» WHAT THE TASK REQUIRES
Set down exactly the lines below, starting at the one that contains "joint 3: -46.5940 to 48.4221" and ending at the one that contains "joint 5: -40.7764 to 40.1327", with both of those lines included and nothing else.

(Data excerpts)
****

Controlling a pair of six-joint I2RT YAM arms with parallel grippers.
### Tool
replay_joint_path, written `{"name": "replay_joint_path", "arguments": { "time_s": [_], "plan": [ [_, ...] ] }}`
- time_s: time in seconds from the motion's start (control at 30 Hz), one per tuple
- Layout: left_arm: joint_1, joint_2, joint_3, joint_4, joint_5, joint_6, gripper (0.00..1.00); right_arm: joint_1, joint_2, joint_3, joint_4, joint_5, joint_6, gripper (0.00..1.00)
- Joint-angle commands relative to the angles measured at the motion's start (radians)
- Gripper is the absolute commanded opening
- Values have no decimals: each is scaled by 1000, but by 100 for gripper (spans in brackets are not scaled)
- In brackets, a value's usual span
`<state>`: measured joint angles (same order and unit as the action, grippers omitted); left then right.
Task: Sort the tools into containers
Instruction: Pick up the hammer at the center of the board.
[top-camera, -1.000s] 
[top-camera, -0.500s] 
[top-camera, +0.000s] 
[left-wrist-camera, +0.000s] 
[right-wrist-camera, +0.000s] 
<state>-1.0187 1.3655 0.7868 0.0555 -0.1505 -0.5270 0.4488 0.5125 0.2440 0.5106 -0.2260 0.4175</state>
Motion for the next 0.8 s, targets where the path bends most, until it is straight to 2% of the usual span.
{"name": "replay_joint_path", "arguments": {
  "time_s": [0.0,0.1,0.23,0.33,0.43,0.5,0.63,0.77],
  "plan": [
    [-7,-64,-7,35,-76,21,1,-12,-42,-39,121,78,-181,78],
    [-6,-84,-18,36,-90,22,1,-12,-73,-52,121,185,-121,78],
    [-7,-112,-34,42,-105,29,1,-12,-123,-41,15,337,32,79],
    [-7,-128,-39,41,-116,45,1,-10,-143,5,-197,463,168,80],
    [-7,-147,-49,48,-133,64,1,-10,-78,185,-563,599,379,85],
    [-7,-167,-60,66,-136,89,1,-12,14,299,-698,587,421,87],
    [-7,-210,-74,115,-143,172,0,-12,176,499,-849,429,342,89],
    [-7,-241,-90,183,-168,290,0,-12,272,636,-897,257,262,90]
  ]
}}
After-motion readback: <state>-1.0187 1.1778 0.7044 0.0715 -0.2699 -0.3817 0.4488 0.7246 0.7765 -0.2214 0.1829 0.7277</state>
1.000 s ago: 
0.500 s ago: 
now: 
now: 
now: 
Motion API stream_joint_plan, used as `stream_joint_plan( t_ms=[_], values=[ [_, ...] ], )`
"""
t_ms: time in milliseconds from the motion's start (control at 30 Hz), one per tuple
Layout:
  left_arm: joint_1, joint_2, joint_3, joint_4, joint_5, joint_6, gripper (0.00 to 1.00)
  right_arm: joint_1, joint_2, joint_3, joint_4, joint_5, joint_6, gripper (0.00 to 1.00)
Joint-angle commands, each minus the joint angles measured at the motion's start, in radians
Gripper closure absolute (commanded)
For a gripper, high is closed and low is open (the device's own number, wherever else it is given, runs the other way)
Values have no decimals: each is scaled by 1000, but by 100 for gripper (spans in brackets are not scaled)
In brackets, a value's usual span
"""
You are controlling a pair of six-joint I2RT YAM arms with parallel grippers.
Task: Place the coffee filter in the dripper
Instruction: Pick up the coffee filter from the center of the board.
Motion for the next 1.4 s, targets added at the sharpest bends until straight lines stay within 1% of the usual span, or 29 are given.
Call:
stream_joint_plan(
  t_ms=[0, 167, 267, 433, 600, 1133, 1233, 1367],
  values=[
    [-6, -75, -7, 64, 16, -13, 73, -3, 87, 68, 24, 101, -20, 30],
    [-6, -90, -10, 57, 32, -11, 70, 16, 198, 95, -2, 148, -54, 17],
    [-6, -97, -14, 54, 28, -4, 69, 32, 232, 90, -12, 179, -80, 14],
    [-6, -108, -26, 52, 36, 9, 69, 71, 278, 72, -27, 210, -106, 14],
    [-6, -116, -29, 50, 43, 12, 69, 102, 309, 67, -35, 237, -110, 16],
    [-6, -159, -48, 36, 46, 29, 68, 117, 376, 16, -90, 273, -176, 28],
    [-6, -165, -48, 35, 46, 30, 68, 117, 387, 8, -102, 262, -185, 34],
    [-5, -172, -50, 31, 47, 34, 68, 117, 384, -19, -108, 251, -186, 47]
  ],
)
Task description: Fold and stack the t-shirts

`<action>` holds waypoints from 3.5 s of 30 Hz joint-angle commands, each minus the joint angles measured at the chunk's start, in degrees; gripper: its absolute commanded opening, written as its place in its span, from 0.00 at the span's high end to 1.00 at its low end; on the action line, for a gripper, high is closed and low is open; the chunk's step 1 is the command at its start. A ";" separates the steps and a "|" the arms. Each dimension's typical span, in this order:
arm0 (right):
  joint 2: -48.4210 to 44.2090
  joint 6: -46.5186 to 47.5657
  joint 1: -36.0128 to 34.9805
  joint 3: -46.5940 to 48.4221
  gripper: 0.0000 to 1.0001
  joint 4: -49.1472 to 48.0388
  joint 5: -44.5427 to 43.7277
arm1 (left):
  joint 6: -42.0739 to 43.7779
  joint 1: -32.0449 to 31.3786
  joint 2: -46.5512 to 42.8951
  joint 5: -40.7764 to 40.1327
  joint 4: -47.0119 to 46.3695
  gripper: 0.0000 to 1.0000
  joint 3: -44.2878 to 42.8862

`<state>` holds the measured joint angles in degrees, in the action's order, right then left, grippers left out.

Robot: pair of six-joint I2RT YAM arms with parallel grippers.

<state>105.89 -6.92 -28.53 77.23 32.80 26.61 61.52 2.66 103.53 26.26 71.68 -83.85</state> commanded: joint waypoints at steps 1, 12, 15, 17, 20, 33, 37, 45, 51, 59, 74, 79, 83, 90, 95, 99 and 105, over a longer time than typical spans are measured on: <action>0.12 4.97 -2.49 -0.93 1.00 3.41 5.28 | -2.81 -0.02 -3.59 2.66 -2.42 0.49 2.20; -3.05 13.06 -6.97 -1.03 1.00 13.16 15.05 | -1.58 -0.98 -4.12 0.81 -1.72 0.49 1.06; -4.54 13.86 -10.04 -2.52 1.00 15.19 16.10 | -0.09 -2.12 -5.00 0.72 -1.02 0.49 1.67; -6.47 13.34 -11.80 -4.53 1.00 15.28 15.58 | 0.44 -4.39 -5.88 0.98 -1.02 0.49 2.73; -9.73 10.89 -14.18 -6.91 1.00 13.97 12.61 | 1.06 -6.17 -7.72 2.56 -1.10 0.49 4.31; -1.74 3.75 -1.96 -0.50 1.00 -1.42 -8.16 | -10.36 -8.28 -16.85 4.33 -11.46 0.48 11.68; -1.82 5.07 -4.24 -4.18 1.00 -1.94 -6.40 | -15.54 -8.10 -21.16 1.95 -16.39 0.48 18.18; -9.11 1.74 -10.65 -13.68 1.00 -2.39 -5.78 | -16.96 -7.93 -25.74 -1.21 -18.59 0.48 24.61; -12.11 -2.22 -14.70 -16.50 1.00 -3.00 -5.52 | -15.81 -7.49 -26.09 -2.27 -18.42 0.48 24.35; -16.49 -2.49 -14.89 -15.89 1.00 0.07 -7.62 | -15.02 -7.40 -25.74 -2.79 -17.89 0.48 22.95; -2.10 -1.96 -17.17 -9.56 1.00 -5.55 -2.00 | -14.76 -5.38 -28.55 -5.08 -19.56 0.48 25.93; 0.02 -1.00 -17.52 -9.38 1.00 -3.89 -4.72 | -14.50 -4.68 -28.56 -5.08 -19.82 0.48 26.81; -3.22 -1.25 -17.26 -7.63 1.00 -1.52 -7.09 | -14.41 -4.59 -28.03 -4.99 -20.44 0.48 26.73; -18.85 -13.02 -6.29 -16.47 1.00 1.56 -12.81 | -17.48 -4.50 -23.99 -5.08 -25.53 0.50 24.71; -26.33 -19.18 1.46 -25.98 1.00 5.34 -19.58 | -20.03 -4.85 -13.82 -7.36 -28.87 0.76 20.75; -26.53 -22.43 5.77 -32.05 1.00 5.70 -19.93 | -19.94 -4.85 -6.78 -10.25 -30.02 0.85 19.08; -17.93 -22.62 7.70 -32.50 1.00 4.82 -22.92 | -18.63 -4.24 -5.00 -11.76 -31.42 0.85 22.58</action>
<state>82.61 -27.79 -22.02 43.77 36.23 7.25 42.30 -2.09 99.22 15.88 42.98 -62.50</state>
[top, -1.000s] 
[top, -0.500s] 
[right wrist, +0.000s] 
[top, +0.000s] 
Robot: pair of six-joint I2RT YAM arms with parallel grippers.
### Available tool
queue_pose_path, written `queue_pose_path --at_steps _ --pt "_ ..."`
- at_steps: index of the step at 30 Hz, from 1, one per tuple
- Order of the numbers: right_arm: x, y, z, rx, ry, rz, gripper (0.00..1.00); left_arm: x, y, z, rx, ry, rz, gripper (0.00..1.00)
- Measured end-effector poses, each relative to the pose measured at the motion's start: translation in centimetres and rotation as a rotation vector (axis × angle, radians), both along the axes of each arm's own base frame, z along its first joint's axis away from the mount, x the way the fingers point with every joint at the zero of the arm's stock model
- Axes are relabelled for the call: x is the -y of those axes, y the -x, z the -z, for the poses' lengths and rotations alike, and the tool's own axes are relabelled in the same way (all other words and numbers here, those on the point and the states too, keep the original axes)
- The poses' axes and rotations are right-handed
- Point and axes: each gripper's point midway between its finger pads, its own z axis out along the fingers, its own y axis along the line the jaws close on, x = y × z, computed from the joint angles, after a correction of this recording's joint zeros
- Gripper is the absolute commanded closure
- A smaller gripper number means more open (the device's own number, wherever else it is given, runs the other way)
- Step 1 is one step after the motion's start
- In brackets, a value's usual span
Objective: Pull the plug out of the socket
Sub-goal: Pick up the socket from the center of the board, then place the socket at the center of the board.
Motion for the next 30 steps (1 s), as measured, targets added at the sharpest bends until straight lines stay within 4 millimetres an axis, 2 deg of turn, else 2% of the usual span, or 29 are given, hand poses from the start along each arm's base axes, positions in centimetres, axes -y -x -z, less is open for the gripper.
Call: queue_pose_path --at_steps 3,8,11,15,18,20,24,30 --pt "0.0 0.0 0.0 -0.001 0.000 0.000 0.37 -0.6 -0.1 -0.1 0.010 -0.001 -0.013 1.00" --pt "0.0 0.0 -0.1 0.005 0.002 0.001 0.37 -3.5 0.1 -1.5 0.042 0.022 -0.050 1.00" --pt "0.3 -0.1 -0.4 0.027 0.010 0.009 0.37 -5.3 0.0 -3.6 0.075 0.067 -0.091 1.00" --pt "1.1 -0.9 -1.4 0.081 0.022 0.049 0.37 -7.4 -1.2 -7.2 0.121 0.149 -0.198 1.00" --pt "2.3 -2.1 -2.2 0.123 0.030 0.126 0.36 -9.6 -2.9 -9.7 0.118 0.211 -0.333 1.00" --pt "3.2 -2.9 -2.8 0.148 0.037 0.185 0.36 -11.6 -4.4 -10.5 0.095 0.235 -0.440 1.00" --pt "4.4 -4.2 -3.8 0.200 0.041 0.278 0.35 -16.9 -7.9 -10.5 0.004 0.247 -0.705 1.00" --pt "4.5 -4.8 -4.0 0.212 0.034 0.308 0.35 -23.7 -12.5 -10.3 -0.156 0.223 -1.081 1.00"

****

» EXERCISE ANSWER
  joint 3: -46.5940 to 48.4221
  gripper: 0.0000 to 1.0001
  joint 4: -49.1472 to 48.0388
  joint 5: -44.5427 to 43.7277
arm1 (left):
  joint 6: -42.0739 to 43.7779
  joint 1: -32.0449 to 31.3786
  joint 2: -46.5512 to 42.8951
  joint 5: -40.7764 to 40.1327

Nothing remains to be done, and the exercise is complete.